As a GM, my preferred medium is contemporary horror (more specifically, Chill), and one of the things my players used to do was come up with "kits" of stuff they wanted to have handy in case of a supernatural emergency.  Today I found this list of recommended emergency kits, which is perfectly in earnest (and, imho, a pretty good idea). (via Making Light)

This leads to another topic I've been discussing with friends lately, and I'm hoping my occasional readers will chime in with their thoughts.  To wit: Are roleplayers, by virtue of the skills we develop to play the games, better equipped to deal with real-life emergencies and disasters?

I have a penchant for playing characters with a heroic bent, who are the last to stand against the onslaught, often endangering or sacrificing themselves that others might escape/live.  I don't know, though, that I would be so selfless, or that I would even think clearly enough in an emergency to do more than gibber like a goob.

Discuss among yourselves...


( 4 comments — Roll the dice )
Jan. 2nd, 2005 06:15 pm (UTC)
We live on an island in the Pacific Ocean and we're overdue for a big earthquake. When we were discussing our emergency kit a few years ago I certainly drew on my gaming experience when thinking up equipment I'd want to have.

I'm not sure that gamers are necessarily better equipped to deal with emergencies, though. What about people who go camping a lot, or people who get work-related training for this stuff? I'm one of the earthquake wardens for the place I work, and the training that I got for that was almost entirely stuff I didn't already know.
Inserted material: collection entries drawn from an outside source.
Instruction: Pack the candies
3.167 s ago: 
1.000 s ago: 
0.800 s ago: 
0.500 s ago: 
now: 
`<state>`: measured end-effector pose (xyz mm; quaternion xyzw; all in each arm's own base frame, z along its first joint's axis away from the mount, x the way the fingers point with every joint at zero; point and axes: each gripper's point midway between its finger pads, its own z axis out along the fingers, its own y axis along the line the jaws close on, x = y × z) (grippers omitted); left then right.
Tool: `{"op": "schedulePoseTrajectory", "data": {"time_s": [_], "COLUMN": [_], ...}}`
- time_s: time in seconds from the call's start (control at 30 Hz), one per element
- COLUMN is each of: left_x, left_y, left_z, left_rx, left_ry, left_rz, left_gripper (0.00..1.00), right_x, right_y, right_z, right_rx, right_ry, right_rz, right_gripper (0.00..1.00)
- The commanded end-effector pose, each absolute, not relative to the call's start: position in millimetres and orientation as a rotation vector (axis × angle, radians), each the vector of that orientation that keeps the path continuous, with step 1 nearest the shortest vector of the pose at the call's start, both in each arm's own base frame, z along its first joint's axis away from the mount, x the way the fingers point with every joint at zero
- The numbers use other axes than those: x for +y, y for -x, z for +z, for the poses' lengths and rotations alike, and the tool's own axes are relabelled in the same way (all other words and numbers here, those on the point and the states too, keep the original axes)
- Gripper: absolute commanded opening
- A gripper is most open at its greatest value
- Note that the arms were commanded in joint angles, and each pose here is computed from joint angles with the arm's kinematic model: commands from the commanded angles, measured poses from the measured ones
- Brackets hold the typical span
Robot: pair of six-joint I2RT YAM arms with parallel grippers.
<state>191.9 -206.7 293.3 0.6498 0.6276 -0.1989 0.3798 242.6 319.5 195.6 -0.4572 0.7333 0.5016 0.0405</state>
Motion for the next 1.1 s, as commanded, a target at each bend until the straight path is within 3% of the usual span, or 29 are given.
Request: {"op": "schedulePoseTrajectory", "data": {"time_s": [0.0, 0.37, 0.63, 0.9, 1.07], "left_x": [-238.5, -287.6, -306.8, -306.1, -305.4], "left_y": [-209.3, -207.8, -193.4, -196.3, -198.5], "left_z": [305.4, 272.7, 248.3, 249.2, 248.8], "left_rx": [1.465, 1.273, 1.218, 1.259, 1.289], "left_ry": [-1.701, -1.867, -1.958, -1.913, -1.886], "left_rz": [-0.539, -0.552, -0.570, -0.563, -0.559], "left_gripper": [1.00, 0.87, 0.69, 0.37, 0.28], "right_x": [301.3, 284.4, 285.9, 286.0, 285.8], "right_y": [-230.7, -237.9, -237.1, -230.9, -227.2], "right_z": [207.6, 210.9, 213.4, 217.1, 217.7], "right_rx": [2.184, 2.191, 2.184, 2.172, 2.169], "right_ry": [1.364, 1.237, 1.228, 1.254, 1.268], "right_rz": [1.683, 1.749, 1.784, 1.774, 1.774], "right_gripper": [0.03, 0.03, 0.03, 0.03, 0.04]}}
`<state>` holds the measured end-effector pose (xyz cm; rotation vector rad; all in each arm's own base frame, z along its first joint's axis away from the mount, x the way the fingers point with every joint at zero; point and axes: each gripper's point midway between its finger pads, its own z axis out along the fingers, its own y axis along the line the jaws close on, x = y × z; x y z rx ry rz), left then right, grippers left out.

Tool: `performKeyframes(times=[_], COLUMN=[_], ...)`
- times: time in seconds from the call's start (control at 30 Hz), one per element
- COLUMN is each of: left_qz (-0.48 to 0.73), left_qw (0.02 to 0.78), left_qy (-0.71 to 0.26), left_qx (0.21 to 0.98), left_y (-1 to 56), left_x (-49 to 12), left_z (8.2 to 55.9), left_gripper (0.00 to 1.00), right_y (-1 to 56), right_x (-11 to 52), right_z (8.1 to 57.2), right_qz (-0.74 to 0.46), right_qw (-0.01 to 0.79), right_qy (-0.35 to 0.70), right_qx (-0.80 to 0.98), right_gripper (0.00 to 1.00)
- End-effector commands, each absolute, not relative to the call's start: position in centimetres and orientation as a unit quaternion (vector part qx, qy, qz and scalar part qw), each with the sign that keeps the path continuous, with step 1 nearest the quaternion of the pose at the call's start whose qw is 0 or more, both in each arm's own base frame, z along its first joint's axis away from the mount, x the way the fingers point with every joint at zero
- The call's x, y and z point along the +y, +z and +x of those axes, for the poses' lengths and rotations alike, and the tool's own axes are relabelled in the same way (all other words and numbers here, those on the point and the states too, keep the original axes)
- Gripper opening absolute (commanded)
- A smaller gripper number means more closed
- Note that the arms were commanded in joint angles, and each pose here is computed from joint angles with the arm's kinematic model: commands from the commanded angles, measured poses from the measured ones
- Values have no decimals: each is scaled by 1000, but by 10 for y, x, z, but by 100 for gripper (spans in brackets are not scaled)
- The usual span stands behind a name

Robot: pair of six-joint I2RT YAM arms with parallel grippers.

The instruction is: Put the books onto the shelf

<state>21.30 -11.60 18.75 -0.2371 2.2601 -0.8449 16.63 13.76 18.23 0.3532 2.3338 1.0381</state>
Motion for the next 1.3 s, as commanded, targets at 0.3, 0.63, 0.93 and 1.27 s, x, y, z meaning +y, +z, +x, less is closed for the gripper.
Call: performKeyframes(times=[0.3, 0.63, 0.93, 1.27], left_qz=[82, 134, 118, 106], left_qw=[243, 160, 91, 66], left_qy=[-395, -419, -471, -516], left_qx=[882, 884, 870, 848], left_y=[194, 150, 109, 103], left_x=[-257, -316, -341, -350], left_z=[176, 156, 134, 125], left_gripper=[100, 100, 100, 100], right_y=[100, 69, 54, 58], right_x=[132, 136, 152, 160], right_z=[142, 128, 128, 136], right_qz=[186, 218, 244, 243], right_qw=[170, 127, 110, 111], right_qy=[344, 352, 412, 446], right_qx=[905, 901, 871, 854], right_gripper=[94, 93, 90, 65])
I guess I think that the skills I develop in gaming make me better equipped than if I hadn't done any gaming, but I'm reluctant to say that gamers are generally better equipped than non-gamers.
Jan. 2nd, 2005 09:25 pm (UTC)
I think we're better at planning for extreme situations. After all, the precautions you need for dealing with a full-scale "Dawn of the Dead" will also stand you in good stead against the living. Tara and I routinely grade houses for zombie defensibility, which also works against burglars. That doesn't necessarily mean we're better at coping with emergency situations; most of us aren't in the peak of health. That said, in my D&D group, we have people who can use firearms and melee weapons, we have a doctor, everyone knows first aid, I'm a champion sprinter, we all have some martial arts experience, most of us can drive and have survival knowledge. If the crap hit the fan during a gaming session, most of us would have a pretty good chance.
Jan. 3rd, 2005 01:06 am (UTC)

In my experience, the vast majority of gamers have no idea what it means to be a hero. Instead, the characters they play are self-centred, often cowards who refuse to do anything unless there's an obvious pay off for them involved.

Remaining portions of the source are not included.